» **WHAT YOU ARE ASKED TO DO**: Below are some records; quote exactly the lines from the one that contains "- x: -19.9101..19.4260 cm" through the one that contains "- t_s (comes", inclusive, and no others.

(DATA TO EXAMINE)

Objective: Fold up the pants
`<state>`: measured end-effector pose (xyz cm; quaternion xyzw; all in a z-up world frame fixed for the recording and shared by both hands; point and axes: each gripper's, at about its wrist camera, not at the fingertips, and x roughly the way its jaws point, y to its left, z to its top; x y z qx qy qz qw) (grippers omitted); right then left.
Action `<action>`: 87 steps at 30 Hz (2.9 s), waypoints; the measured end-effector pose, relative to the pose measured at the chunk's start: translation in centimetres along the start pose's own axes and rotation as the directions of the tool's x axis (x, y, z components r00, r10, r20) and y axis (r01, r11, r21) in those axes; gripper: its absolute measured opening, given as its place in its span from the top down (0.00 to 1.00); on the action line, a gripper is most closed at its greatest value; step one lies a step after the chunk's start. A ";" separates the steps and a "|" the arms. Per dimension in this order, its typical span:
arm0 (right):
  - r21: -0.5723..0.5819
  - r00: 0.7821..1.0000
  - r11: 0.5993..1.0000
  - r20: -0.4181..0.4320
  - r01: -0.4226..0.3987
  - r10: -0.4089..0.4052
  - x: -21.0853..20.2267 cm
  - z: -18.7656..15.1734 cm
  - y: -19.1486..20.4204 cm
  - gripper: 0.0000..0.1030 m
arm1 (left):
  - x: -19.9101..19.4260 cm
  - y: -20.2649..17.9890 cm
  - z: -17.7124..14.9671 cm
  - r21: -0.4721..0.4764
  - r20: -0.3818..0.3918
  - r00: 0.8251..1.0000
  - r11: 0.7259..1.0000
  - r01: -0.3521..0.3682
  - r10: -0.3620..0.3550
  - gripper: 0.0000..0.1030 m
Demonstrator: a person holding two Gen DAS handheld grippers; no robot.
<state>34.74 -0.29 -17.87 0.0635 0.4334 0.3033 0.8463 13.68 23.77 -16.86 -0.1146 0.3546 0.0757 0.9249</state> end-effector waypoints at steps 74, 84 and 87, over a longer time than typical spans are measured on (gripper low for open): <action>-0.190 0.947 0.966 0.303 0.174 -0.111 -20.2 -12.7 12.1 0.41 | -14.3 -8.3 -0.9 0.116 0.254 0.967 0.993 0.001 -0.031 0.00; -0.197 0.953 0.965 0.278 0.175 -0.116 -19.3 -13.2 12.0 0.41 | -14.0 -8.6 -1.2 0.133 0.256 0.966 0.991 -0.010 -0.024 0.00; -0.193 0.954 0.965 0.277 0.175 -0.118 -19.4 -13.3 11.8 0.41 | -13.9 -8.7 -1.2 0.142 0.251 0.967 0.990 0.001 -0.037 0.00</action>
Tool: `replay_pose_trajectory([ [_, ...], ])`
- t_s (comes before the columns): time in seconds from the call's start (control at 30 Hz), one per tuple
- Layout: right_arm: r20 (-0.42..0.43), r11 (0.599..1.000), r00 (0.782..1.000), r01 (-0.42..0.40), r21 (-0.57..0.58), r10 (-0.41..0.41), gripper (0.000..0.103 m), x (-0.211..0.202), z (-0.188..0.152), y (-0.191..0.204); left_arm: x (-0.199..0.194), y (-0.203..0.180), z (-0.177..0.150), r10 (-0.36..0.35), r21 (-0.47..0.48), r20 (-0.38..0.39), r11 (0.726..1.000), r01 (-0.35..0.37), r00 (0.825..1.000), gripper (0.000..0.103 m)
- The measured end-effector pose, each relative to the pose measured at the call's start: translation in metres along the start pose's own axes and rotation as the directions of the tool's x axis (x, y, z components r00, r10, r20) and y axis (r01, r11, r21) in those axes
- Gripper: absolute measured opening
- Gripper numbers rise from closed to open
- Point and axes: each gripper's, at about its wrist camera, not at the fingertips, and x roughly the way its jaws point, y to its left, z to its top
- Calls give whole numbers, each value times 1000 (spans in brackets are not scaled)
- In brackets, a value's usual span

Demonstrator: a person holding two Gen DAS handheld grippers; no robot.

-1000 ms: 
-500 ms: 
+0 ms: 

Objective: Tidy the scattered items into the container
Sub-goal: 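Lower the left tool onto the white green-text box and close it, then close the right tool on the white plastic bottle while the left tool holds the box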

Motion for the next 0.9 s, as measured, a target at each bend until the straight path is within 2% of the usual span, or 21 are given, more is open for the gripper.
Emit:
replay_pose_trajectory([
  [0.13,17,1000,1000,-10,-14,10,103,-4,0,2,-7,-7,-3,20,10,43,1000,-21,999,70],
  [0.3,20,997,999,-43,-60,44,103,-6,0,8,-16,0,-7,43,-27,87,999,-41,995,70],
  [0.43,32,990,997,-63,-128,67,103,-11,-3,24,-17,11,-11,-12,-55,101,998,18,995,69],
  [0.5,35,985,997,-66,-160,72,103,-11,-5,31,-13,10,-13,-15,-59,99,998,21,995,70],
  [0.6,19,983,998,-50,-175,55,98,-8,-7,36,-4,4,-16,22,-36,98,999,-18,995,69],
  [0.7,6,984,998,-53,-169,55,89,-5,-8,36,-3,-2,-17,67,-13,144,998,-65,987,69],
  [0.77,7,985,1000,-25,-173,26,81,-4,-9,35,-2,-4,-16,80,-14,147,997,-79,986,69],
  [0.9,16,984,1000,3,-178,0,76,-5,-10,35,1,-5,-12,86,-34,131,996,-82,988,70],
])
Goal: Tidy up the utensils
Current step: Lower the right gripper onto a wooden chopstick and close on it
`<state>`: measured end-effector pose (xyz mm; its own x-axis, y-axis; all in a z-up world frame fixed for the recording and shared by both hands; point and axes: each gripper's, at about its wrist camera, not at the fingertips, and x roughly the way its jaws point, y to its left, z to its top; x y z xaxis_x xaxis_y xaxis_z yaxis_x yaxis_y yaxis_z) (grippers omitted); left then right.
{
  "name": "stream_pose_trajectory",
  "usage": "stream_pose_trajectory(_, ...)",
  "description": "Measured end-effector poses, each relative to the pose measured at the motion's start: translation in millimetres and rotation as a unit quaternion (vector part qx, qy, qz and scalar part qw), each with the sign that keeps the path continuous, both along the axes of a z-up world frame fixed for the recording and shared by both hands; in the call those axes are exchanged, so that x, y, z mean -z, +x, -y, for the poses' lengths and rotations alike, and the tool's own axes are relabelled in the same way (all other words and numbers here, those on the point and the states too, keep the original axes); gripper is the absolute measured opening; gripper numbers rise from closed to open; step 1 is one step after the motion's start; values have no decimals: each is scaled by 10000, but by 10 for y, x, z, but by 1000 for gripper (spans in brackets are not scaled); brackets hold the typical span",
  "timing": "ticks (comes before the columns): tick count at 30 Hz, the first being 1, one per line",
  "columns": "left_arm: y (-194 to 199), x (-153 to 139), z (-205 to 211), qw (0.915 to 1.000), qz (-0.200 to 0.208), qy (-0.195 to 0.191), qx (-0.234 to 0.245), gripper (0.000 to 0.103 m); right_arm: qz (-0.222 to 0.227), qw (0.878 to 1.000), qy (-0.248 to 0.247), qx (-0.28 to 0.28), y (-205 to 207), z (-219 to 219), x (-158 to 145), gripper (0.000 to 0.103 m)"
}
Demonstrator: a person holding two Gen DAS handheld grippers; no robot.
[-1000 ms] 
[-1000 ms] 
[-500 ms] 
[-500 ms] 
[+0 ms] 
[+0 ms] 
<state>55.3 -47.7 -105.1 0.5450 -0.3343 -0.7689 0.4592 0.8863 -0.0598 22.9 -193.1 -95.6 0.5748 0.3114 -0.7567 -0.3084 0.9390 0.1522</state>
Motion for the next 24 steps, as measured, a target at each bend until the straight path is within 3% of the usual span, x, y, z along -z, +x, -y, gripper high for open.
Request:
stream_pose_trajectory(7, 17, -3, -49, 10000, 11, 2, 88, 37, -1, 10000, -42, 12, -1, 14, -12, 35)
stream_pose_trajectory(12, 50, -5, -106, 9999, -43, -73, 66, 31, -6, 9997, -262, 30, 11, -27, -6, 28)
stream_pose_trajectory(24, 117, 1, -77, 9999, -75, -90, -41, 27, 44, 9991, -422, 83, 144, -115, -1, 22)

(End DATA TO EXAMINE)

» **EXERCISE RESPONSE**:
  - x: -19.9101..19.4260 cm
  - y: -20.2649..17.9890 cm
  - z: -17.7124..14.9671 cm
  - r21: -0.4721..0.4764
  - r20: -0.3818..0.3918
  - r00: 0.8251..1.0000
  - r11: 0.7259..1.0000
  - r01: -0.3521..0.3682
  - r10: -0.3620..0.3550
  - gripper: 0.0000..0.1030 m
Demonstrator: a person holding two Gen DAS handheld grippers; no robot.
<state>34.74 -0.29 -17.87 0.0635 0.4334 0.3033 0.8463 13.68 23.77 -16.86 -0.1146 0.3546 0.0757 0.9249</state> end-effector waypoints at steps 74, 84 and 87, over a longer time than typical spans are measured on (gripper low for open): <action>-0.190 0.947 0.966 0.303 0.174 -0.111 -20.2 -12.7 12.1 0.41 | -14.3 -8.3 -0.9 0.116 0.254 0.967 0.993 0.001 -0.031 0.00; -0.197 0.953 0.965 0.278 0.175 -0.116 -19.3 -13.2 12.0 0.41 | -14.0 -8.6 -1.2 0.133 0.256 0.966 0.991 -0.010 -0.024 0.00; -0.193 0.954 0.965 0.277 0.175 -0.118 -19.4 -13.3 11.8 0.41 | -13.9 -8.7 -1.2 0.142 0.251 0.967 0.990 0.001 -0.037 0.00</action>
Tool: `replay_pose_trajectory([ [_, ...], ])`
- t_s (comes before the columns): time in seconds from the call's start (control at 30 Hz), one per tuple

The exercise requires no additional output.